The problem:
Keep only the lines of the material below that contain the word "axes". Copy those lines.

--- Data section Enclosed Below ---

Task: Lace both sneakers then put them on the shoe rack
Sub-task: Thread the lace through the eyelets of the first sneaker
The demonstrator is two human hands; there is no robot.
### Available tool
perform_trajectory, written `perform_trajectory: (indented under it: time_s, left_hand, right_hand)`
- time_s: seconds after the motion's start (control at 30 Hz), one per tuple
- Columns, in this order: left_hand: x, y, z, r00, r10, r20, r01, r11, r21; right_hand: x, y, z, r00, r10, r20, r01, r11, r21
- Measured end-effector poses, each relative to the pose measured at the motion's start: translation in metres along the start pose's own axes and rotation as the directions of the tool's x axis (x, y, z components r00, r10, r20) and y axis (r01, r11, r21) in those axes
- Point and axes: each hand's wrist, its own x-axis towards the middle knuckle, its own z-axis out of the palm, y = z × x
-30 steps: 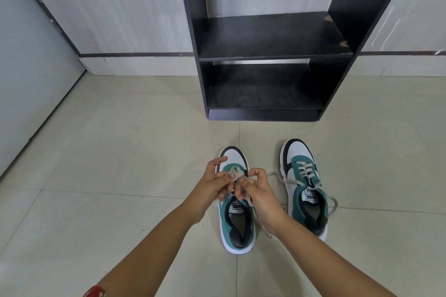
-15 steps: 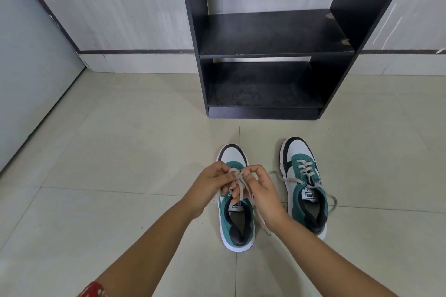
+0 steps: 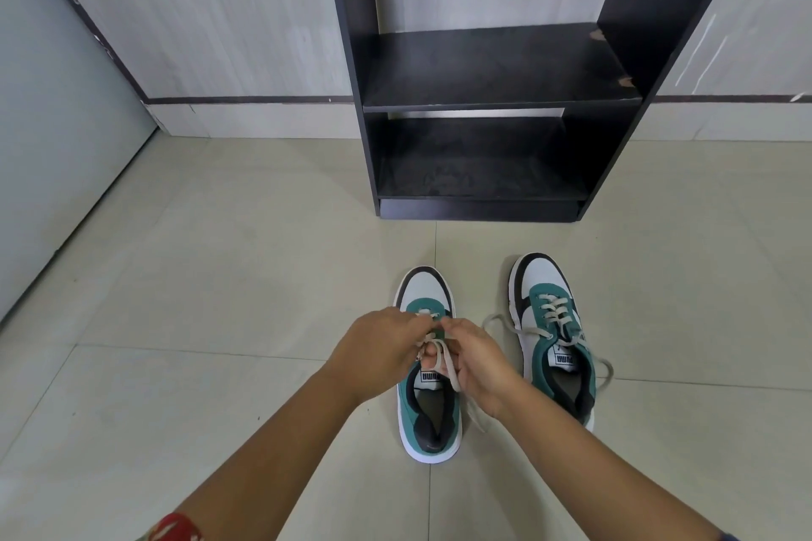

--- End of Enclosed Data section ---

Exercise output:
- Measured end-effector poses, each relative to the pose measured at the motion's start: translation in metres along the start pose's own axes and rotation as the directions of the tool's x axis (x, y, z components r00, r10, r20) and y axis (r01, r11, r21) in those axes
- Point and axes: each hand's wrist, its own x-axis towards the middle knuckle, its own z-axis out of the palm, y = z × x

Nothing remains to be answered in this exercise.